We have a customer asking for a 3 year record retention and our current policy is 2 (shelf life plus 1 year) -- can we have two different policies? 

 

I suppose you could always define Policy as minimum 2 years and then internally adjust as appropriate ?

I think about the only way to keep a defined rule is to keep all records for 2 years unless a customer specifies a longer period of time. If it's written into your policy / procedure, you abide by it and can prove it and it doesn't create a food safety or quality risk I don't see how they could deduct for it?

We have a customer asking for a 3 year record retention and our current policy is 2 (shelf life plus 1 year) -- can we have two different policies? 

 

2nd alternative - modify the policy, eg (US/PMO) -
 

 

4. Record Retention a.
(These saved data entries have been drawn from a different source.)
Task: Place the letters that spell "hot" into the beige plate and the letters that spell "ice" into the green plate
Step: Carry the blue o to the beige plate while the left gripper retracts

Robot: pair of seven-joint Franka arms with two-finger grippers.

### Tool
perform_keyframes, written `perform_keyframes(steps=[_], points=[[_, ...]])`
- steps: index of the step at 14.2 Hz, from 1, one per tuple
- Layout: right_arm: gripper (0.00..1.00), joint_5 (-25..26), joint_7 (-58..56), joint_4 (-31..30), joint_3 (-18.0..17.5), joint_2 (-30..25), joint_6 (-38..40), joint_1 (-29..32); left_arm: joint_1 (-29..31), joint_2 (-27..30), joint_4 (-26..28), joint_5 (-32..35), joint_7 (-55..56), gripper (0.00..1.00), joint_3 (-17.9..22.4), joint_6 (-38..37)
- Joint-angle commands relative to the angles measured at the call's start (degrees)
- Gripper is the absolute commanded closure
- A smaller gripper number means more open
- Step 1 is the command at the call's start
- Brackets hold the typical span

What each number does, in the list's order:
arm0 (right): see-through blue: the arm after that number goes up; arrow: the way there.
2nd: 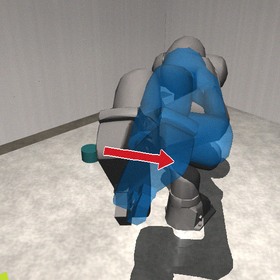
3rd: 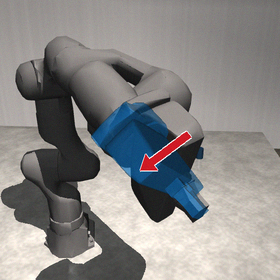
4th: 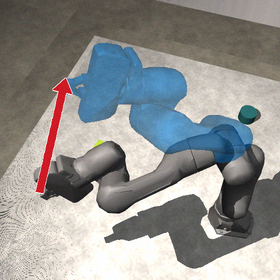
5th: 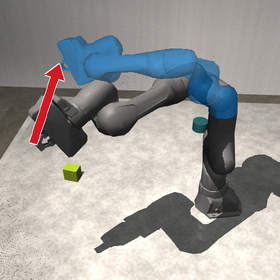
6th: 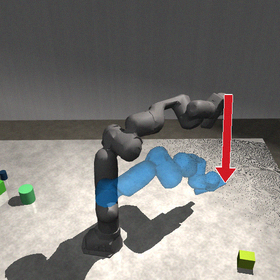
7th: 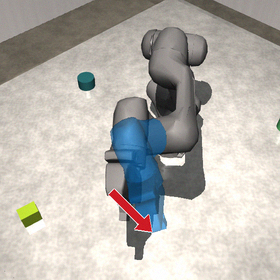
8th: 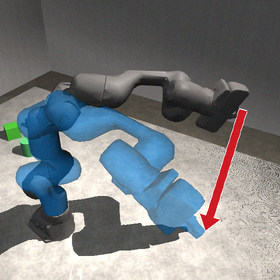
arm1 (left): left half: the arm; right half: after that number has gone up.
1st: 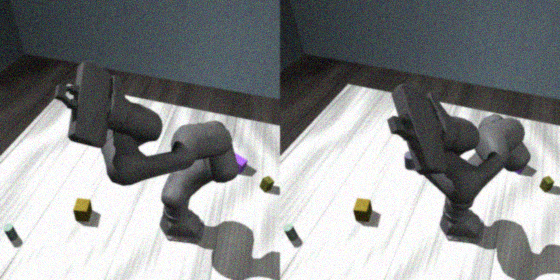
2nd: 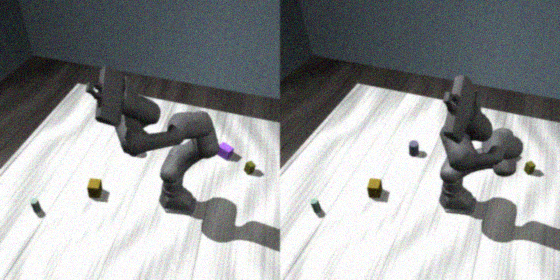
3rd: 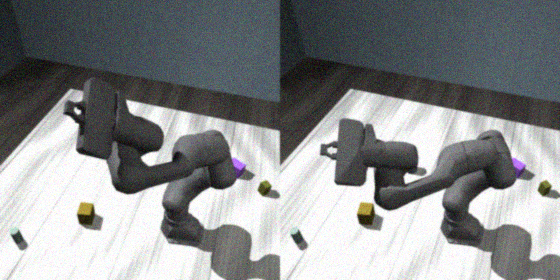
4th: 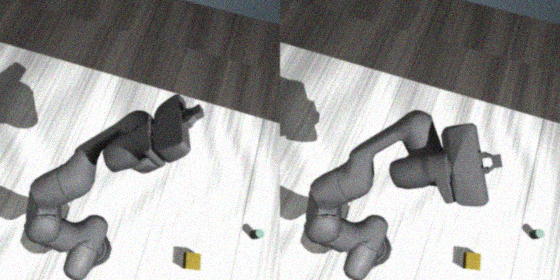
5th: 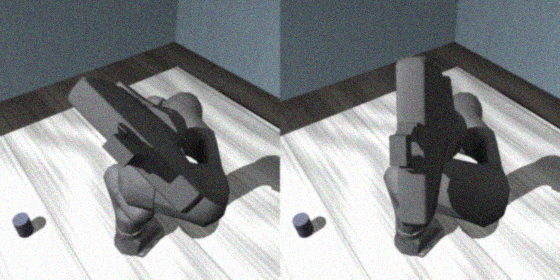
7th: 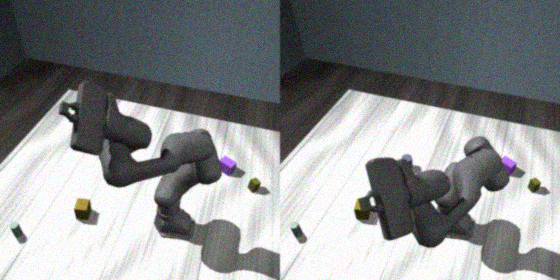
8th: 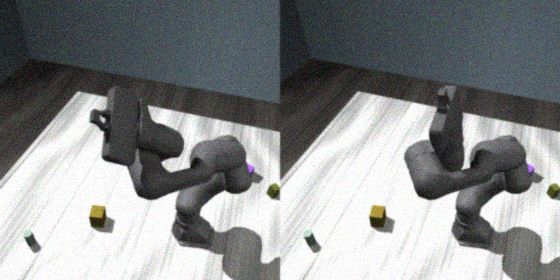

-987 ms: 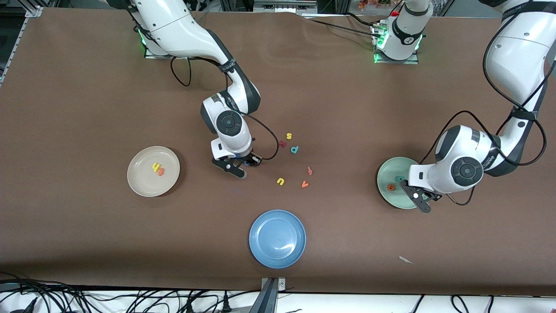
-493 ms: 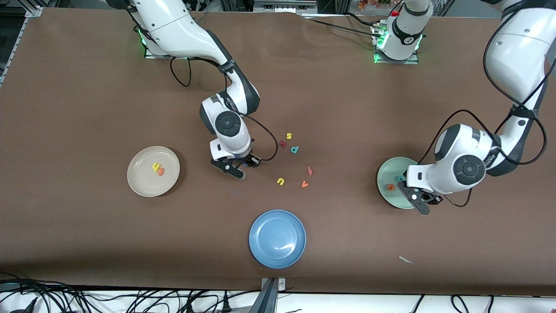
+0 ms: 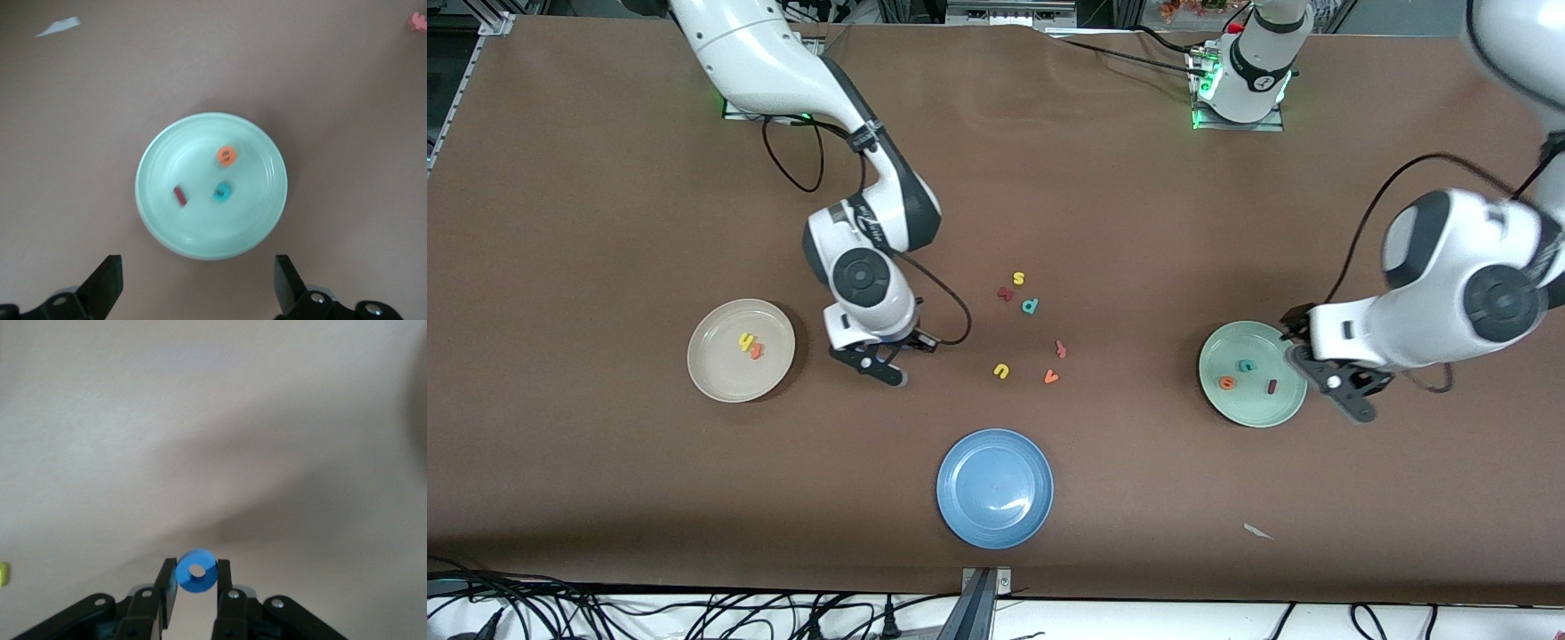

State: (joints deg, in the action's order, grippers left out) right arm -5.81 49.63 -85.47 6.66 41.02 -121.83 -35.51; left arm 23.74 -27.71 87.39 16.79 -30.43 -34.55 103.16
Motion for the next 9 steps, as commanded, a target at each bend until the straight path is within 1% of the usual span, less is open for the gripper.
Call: perform_keyframes(steps=[1,3,4,5,6,8,9], points=[[0.81,-1.13,-9.08,-3.80,2.73,-3.74,2.91,0.79,0.25,5.90,-0.64,-3.16,1.68,0.00,-0.17,-4.89],[0.81,-1.13,-15.94,-8.29,5.46,-6.90,2.21,0.79,-0.10,7.84,-2.74,-6.58,2.56,0.00,-0.08,-7.87],[0.81,-1.13,-19.71,-11.00,6.95,-8.66,1.42,0.79,-0.62,9.68,-3.45,-8.08,3.61,0.00,0.70,-9.28],[0.81,-1.13,-23.84,-14.08,8.79,-10.59,0.29,0.79,-2.37,11.87,-3.28,-8.53,5.19,0.00,1.93,-9.91],[0.81,-1.22,-28.32,-17.68,10.64,-12.35,-2.08,0.79,-5.52,13.29,-3.28,-9.14,6.60,0.00,5.86,-10.43],[0.81,-1.22,-36.15,-23.40,14.07,-14.29,-7.08,0.79,-12.64,15.31,-3.28,-12.82,7.14,0.00,16.22,-10.00],[0.81,-1.31,-39.49,-25.08,15.56,-14.47,-9.02,0.88,-15.37,16.02,-3.28,-14.92,7.05,0.00,21.23,-9.91]])
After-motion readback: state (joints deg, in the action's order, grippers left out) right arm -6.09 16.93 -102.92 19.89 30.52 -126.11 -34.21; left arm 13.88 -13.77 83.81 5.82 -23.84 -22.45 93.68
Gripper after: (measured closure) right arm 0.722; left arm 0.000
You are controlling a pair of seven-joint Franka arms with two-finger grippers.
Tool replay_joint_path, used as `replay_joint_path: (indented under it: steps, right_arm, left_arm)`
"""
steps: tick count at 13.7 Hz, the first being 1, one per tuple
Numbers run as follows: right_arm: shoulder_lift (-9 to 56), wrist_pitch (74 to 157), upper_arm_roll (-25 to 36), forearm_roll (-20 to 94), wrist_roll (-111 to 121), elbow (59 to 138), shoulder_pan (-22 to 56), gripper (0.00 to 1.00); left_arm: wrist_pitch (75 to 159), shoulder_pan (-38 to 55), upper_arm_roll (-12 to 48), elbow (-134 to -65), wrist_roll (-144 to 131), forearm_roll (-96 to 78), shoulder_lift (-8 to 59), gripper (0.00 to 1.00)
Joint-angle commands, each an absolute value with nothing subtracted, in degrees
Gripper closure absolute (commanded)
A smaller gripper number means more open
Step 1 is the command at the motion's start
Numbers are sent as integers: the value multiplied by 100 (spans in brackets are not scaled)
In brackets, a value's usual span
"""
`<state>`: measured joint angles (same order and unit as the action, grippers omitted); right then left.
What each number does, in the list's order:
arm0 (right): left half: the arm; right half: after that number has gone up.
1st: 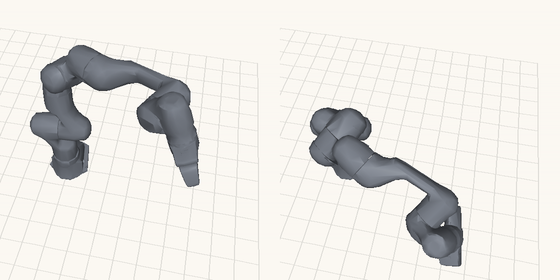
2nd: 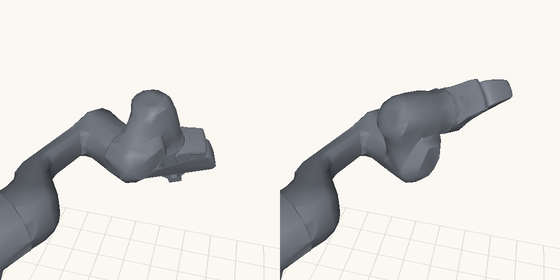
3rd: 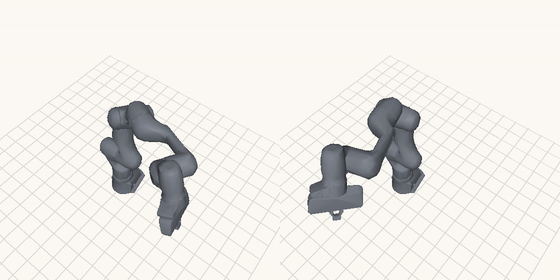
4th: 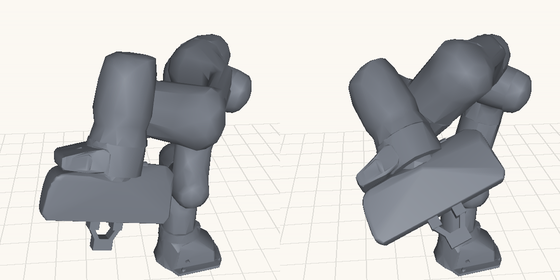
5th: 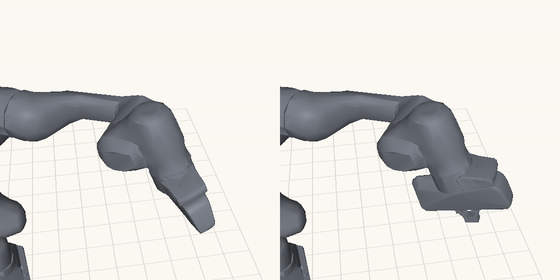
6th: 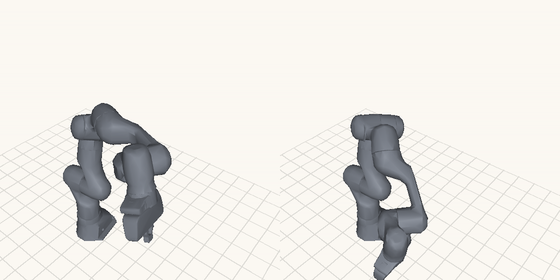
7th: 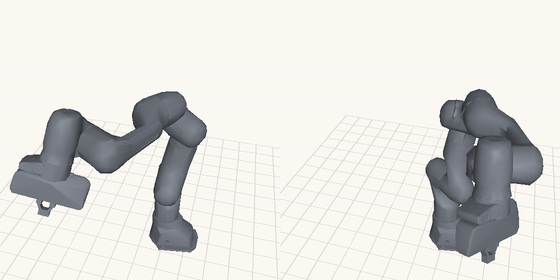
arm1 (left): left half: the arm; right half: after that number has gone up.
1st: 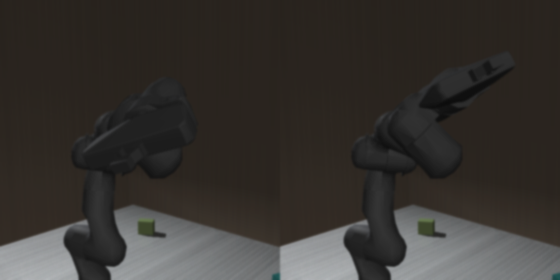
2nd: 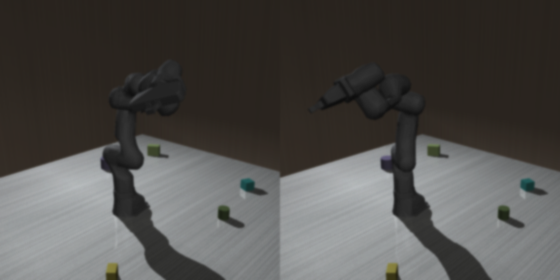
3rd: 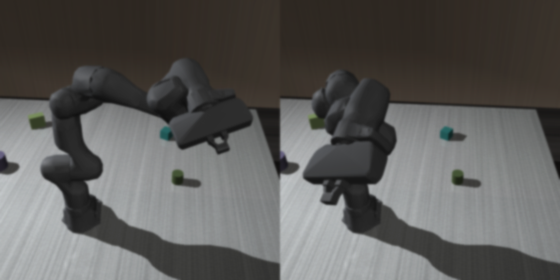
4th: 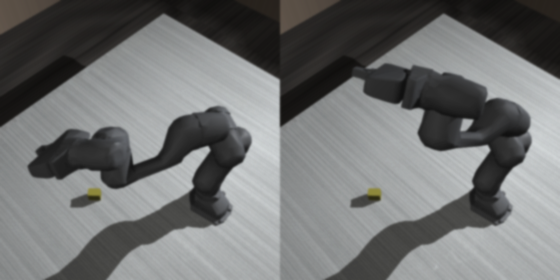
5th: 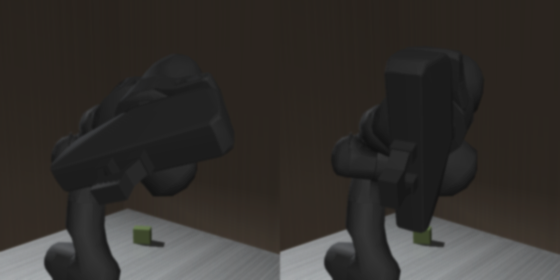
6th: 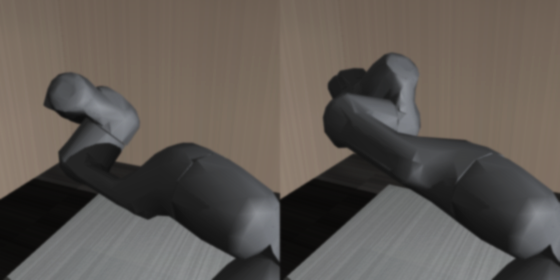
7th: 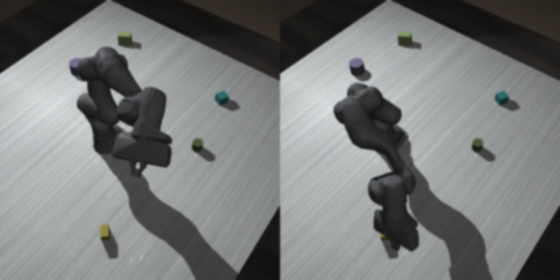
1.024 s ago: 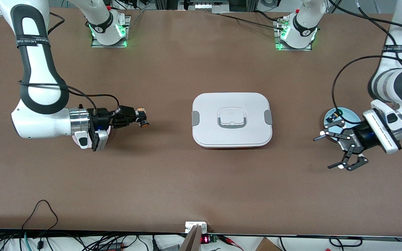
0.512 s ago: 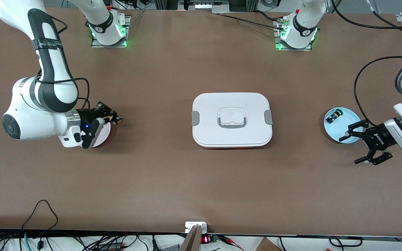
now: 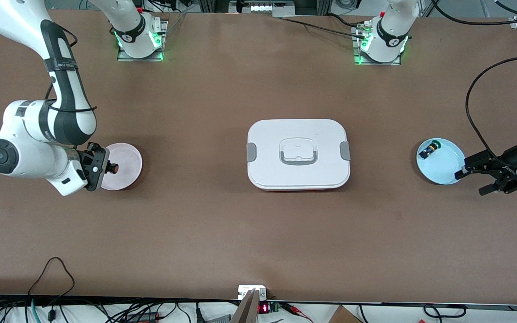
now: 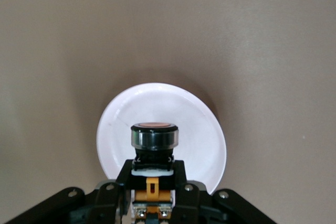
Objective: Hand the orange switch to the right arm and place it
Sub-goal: 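Carry the switch with the right gripper over the white plate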
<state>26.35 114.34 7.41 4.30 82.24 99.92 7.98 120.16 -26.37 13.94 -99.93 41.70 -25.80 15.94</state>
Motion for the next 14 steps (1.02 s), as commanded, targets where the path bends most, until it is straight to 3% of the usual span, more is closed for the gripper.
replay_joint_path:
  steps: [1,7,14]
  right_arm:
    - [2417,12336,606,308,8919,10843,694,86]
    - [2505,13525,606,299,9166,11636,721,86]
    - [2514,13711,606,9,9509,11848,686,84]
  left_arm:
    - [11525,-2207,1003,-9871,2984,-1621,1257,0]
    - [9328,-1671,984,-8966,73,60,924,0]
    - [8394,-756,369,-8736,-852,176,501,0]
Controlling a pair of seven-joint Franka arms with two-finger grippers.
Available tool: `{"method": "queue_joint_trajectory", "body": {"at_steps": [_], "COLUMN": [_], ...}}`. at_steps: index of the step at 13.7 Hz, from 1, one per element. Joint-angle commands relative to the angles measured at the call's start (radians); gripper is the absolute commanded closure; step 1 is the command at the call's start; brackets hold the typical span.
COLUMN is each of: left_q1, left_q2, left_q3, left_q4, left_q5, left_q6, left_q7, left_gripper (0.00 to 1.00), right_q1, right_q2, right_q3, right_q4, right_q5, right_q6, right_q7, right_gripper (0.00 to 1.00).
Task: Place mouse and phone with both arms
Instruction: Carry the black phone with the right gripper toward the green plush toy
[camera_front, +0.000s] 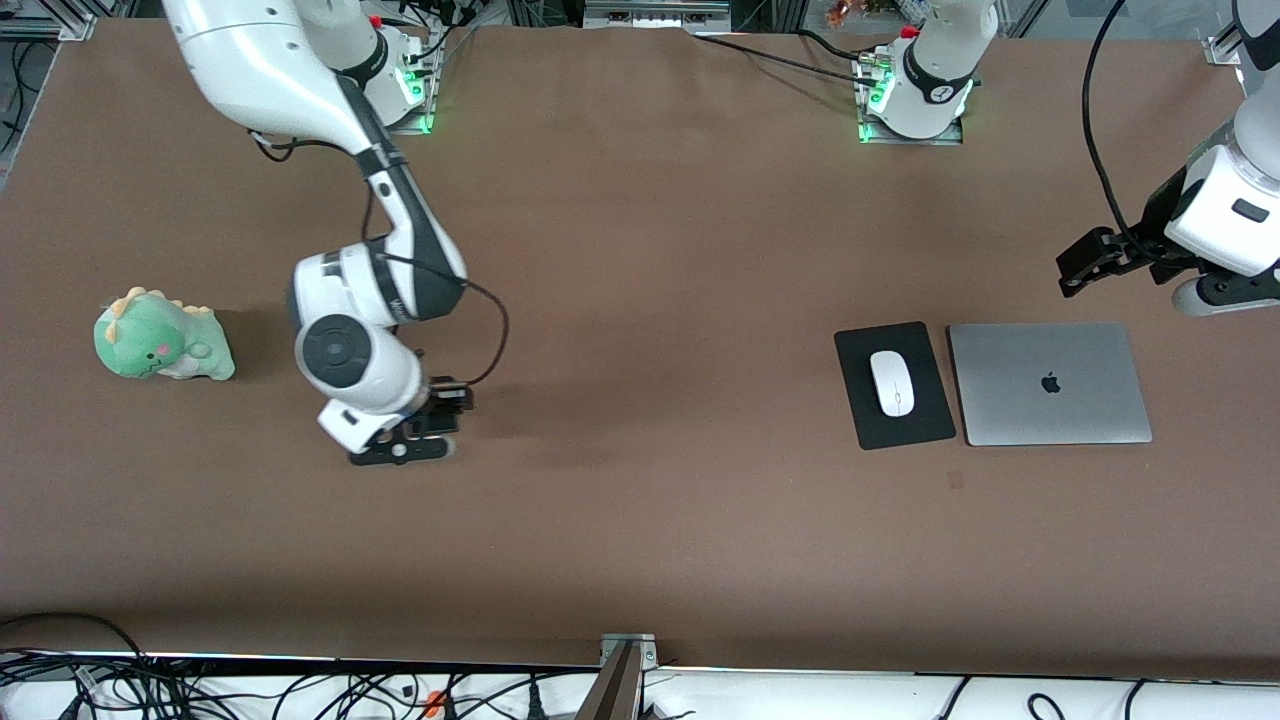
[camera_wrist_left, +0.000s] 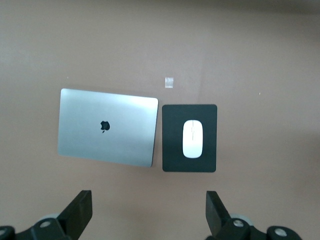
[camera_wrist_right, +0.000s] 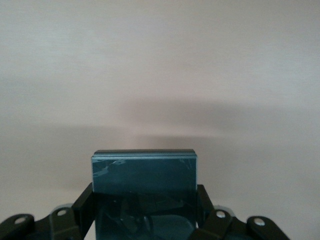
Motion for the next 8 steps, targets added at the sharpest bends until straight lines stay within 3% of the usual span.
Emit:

All records, required by this Section, shall be retained at the milk plant, receiving station or transfer station for perishable or refrigerated products, for at least one (1) year after the date that such products were prepared, and in the case of frozen, preserved, or shelf-stable products, for two (2) years after the date that the products were prepared or the shelf-life of the product, whichever is greater, unless longer retention time is required by other regulations individual customers.

 

Certainly under BRC this is possible (Ver 8 section 3.3.2) as long as you define this & IFS (ver 6.1 clause 2.1.2) but the problem arises when you need to segregate what is relevant for a customer & what isn't....

 

eg. most UK companies I have worked at define record retention as 3 years, we then started working with a retailer who specified 5 years... and whilst we could have defined that in the policy, the difficulty would then have been separating the records for that customer & archiving those that were no longer relevant, so we decided to go for 5 years for all records, which has created a spectacular amount of stored records.

 

In summary - as long as you define this clearly & can show compliance - you can work to whatever system suits your company.